* **Problem details**: Look through the records below for the line holding "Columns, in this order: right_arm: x". Write it out exactly, with each following line through the line holding "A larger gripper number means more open".

Entries taken from a collection
========================

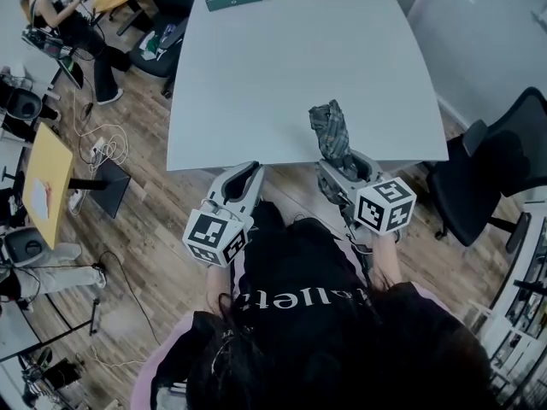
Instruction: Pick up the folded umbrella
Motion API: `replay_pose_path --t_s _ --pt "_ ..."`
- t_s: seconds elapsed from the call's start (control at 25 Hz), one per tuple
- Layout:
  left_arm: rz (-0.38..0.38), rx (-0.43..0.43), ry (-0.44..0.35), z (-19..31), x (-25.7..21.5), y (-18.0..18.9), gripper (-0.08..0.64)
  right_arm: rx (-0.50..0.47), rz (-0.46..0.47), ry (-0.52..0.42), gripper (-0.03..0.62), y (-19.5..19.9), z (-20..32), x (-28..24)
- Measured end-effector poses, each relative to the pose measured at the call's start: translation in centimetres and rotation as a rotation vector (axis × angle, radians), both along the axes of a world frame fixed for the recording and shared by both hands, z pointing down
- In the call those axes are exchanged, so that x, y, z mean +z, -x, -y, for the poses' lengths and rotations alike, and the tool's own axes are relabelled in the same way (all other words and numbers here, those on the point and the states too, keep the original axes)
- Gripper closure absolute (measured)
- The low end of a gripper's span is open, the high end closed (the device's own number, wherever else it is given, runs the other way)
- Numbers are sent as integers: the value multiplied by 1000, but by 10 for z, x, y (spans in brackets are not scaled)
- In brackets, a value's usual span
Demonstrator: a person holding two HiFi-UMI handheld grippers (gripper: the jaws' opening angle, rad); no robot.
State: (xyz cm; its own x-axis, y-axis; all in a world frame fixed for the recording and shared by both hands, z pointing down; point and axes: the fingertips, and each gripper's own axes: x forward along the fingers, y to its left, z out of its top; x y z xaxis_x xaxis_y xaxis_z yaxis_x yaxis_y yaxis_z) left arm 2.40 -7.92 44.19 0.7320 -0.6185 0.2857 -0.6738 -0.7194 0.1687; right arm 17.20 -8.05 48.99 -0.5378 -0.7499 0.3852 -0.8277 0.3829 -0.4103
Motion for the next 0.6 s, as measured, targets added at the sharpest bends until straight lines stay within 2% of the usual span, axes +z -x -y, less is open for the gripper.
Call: replay_pose_path --t_s 0.6 --pt "-1 17 10 5 0 -13 514 12 1 5 357 -11 8 -3"
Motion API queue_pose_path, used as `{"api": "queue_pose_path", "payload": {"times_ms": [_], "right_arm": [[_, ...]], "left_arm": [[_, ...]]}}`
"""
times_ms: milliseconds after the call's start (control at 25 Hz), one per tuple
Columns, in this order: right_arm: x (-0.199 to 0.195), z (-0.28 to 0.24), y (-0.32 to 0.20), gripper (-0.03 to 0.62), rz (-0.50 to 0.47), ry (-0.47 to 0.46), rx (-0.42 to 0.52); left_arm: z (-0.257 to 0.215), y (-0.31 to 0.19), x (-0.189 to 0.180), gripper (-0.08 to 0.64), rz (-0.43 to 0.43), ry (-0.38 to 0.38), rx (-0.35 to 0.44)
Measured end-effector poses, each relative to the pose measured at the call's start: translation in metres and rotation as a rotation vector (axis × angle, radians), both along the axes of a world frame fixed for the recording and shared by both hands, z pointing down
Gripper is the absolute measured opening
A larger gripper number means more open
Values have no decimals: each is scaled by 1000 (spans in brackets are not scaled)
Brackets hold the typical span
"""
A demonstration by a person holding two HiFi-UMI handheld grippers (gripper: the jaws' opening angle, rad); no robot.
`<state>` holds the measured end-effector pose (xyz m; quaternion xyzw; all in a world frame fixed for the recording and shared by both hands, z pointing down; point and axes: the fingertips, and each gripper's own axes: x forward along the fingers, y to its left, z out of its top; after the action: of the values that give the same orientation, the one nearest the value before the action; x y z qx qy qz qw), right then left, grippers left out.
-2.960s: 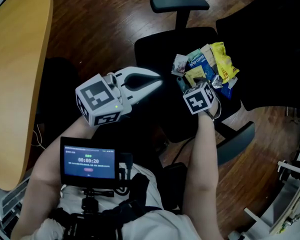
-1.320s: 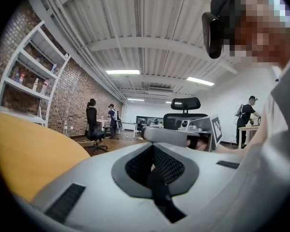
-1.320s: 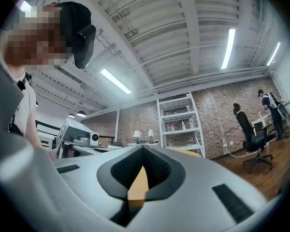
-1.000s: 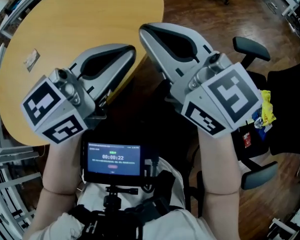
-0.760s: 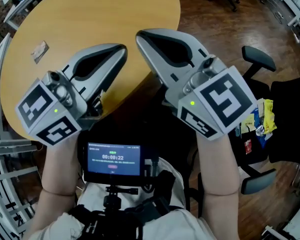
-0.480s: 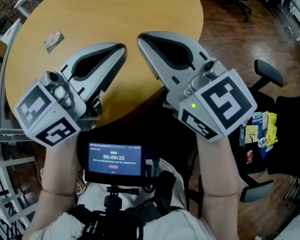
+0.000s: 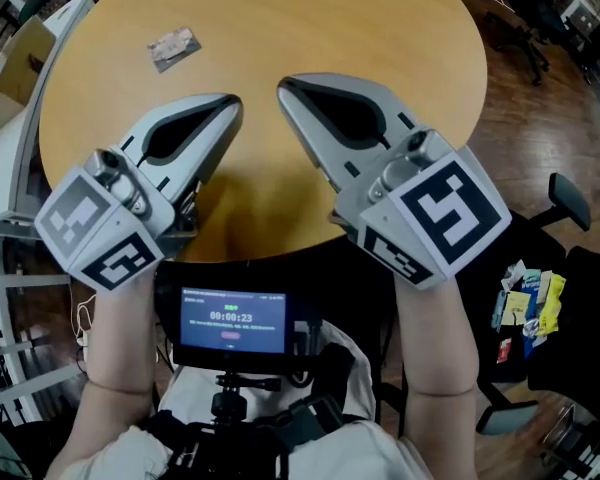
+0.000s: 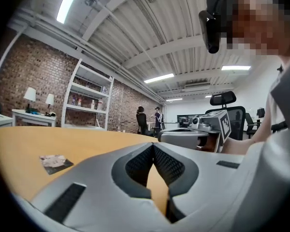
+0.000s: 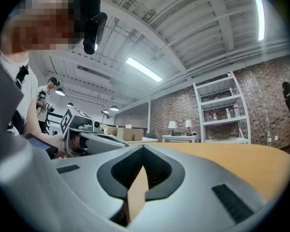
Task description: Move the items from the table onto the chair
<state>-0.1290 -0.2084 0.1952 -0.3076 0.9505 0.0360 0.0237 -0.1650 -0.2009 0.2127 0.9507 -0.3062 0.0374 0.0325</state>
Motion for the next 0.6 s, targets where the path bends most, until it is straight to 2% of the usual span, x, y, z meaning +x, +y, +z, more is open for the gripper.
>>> {"api": "queue_pose_path", "payload": {"times_ms": [280,600], "right_arm": [[-66,9,-6,3,-102,21,-24],[-102,11,-4,3,-146,44,-26]], "left_arm": [[4,-3,-70,6,-127,-15,15],[4,0,-98,6,-127,-8,29]]}}
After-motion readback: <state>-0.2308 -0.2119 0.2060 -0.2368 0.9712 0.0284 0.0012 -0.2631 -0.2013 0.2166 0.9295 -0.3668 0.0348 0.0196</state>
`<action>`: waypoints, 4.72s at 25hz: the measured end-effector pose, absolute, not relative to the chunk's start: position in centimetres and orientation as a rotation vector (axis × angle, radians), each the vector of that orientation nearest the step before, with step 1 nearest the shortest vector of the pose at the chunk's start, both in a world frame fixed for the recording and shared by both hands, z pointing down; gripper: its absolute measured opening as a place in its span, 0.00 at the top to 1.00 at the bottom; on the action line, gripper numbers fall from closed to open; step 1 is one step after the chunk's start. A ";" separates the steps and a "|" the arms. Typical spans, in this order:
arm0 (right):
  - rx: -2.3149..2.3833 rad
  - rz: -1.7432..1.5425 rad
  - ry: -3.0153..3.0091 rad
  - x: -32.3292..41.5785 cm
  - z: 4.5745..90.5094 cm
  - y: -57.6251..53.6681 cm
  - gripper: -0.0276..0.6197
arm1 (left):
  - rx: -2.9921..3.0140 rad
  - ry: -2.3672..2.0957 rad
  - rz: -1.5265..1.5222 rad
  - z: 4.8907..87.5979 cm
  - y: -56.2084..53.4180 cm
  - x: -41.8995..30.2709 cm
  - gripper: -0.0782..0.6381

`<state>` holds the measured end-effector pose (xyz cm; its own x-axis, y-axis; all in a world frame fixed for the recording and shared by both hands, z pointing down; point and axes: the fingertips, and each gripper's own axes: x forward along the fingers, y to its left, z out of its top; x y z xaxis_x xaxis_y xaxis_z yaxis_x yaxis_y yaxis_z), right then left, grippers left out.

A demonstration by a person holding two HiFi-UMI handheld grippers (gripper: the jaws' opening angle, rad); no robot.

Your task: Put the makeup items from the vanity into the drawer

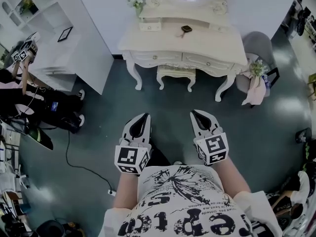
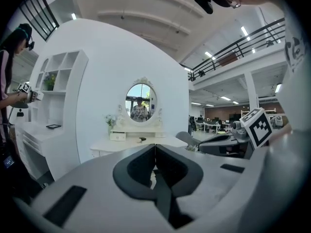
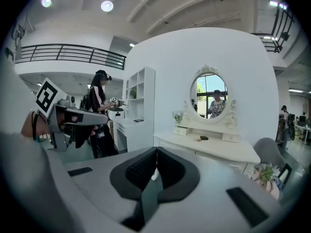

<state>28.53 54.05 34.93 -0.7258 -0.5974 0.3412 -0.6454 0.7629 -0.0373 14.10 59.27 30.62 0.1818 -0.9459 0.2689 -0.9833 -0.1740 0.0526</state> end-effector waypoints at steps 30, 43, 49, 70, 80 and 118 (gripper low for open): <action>1.328 0.326 -2.456 11.0 39.4 16.9 0.93 | 2.387 -1.596 0.312 36.0 19.4 -7.8 0.86; 1.184 0.294 -2.480 15.2 44.0 -0.8 0.93 | 2.294 -1.669 0.288 41.3 4.2 -2.7 0.86; 1.091 0.298 -2.463 16.8 47.0 -7.0 0.93 | 2.250 -1.705 0.295 43.4 -1.5 -0.5 0.86; 0.873 0.470 -2.239 15.4 59.4 -15.1 0.52 | 2.239 -1.569 0.391 50.8 -10.1 0.8 0.86; 0.736 0.489 -1.985 15.1 63.4 -16.6 0.46 | 2.221 -1.526 0.412 52.3 -10.4 0.4 0.86; 0.642 0.444 -2.123 -4.2 54.1 -12.7 0.45 | 2.256 -1.630 0.391 46.7 -7.6 -15.1 0.86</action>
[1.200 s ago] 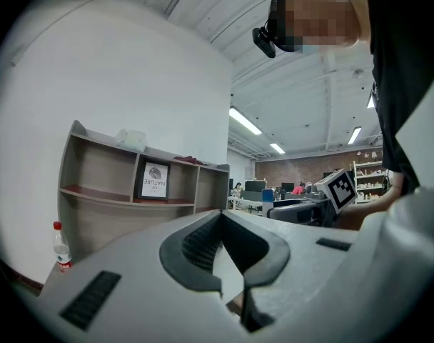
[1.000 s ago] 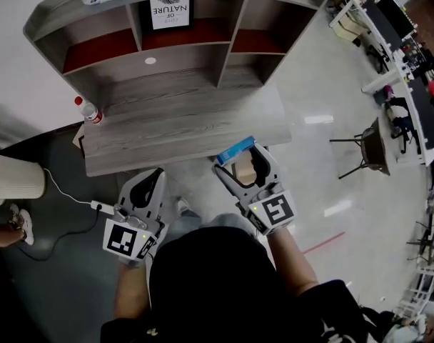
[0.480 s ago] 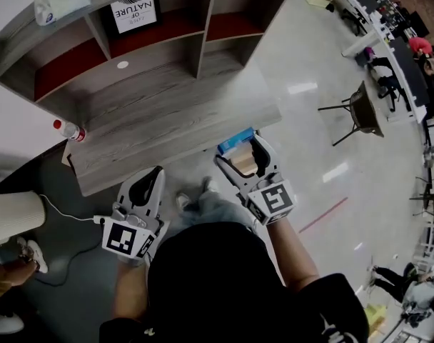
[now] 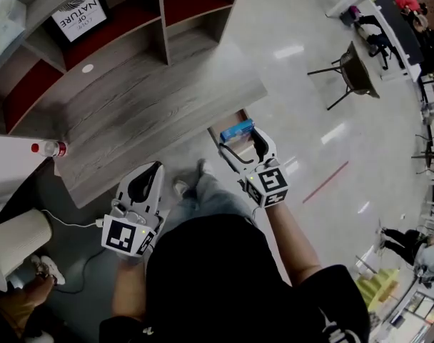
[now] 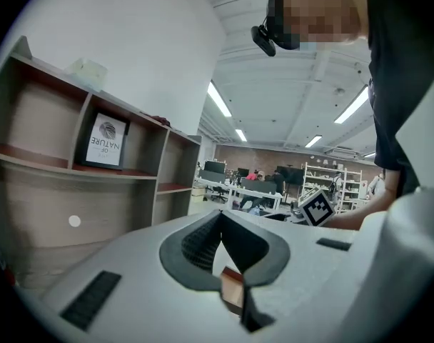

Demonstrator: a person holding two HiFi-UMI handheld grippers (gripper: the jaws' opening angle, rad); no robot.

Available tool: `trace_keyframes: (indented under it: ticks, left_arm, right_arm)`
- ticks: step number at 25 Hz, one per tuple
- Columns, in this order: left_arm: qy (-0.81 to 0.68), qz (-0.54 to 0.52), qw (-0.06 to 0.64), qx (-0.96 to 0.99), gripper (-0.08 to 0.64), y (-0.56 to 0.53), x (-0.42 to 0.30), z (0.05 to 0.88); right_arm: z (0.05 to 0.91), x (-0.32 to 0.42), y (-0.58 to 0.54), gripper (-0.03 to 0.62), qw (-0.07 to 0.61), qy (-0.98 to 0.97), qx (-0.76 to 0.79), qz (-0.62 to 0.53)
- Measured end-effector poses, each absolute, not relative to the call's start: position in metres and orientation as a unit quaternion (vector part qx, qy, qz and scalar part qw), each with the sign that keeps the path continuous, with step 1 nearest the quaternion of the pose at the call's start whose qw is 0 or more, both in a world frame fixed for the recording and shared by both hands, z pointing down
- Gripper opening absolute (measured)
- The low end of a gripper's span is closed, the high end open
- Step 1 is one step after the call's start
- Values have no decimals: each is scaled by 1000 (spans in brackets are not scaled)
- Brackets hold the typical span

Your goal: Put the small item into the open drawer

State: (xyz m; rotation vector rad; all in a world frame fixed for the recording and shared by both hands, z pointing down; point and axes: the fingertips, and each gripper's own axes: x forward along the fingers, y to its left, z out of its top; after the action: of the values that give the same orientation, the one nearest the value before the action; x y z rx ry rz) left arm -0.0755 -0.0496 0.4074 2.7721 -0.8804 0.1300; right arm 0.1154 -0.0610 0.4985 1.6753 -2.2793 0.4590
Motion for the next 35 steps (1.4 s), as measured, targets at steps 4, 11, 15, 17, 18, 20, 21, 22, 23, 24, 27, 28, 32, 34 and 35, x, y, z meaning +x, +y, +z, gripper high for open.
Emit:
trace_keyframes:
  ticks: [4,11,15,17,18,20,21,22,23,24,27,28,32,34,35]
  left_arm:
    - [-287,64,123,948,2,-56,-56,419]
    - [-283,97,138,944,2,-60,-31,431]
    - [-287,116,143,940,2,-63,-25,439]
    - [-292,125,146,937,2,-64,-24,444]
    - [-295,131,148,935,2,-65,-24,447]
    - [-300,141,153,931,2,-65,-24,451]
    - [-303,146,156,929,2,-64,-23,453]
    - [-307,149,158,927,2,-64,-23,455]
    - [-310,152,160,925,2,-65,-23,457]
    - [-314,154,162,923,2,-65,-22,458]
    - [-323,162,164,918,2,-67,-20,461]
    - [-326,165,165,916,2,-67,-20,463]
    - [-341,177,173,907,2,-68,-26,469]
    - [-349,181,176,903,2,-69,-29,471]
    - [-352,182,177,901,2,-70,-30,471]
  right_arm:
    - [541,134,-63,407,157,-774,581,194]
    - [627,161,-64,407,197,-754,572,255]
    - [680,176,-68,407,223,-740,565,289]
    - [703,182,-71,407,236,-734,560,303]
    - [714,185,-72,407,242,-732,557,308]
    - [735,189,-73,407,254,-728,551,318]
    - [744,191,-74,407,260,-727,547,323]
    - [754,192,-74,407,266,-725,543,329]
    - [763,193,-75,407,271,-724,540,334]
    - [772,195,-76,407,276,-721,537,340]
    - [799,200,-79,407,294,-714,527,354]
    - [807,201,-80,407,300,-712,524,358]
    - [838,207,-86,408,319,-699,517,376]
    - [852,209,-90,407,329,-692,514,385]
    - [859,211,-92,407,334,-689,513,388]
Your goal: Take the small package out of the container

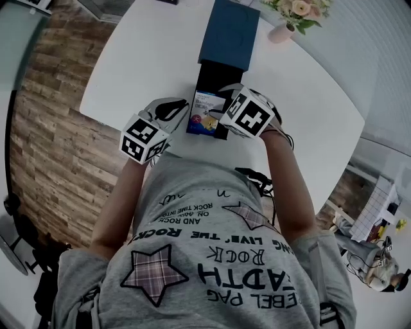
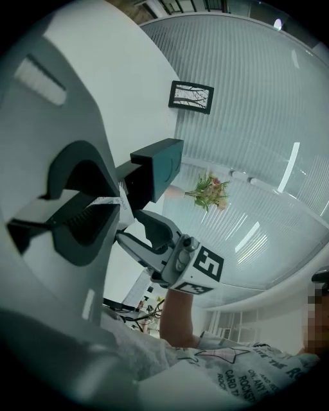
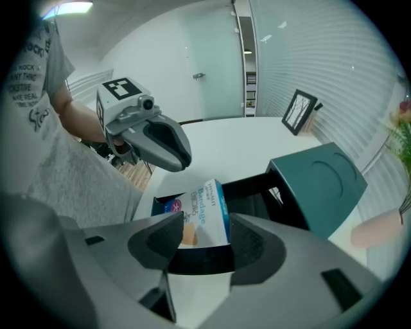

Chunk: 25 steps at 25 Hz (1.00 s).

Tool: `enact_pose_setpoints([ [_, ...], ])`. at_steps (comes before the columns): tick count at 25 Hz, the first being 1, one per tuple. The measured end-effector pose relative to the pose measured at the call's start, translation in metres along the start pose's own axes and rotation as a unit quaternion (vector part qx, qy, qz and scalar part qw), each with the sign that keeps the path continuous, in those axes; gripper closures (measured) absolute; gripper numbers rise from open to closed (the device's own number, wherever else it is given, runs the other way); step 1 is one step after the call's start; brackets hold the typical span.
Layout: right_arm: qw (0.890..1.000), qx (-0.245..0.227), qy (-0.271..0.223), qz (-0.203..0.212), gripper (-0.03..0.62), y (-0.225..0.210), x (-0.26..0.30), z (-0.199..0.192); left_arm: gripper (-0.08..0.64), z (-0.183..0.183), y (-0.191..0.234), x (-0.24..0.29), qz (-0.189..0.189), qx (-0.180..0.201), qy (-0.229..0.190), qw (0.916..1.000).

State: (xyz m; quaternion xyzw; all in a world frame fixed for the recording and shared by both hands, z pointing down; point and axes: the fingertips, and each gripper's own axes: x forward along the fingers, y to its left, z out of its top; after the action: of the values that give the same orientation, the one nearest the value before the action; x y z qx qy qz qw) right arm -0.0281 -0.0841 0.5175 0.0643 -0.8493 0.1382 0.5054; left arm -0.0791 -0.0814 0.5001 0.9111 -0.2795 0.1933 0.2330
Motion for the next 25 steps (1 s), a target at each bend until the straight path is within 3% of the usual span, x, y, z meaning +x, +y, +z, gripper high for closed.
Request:
enact_pose_setpoints([
  [5, 1.000, -0.001, -0.018, -0.009, 0.383, 0.009, -0.011, 0.006, 0.469, 0.009, 0.000, 0.006, -0.022, -0.003, -0.002, 0.9997],
  [12, 0.999, -0.006, -0.036, -0.016, 0.383, 0.021, -0.023, 0.009, 0.354, 0.005, -0.007, 0.023, -0.073, 0.028, 0.023, 0.9967],
  [20, 0.998, -0.024, -0.058, -0.023, 0.383, 0.032, -0.035, 0.013, 0.330, -0.002, -0.024, 0.040, -0.155, 0.076, 0.057, 0.9834],
  [25, 0.997, 0.004, -0.078, -0.020, 0.383, 0.038, -0.038, 0.012, 0.330, 0.000, -0.035, 0.049, -0.194, 0.083, 0.062, 0.9756],
])
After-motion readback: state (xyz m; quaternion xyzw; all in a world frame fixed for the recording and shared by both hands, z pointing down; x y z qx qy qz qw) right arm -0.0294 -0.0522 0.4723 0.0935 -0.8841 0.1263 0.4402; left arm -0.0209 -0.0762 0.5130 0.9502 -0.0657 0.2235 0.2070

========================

* **Exercise solution**:
Columns, in this order: right_arm: x (-0.199 to 0.195), z (-0.28 to 0.24), y (-0.32 to 0.20), gripper (-0.03 to 0.62), rz (-0.50 to 0.47), ry (-0.47 to 0.46), rx (-0.42 to 0.52); left_arm: z (-0.257 to 0.215), y (-0.31 to 0.19), x (-0.189 to 0.180), gripper (-0.08 to 0.64), rz (-0.43 to 0.43), ry (-0.38 to 0.38), rx (-0.35 to 0.44)
Measured end-effector poses, each relative to the pose measured at the call's start: translation in metres and rotation as a rotation vector (axis × angle, radians), both along the axes of a world frame fixed for the recording and shared by both hands, z pointing down
Gripper is the absolute measured opening
A larger gripper number means more open

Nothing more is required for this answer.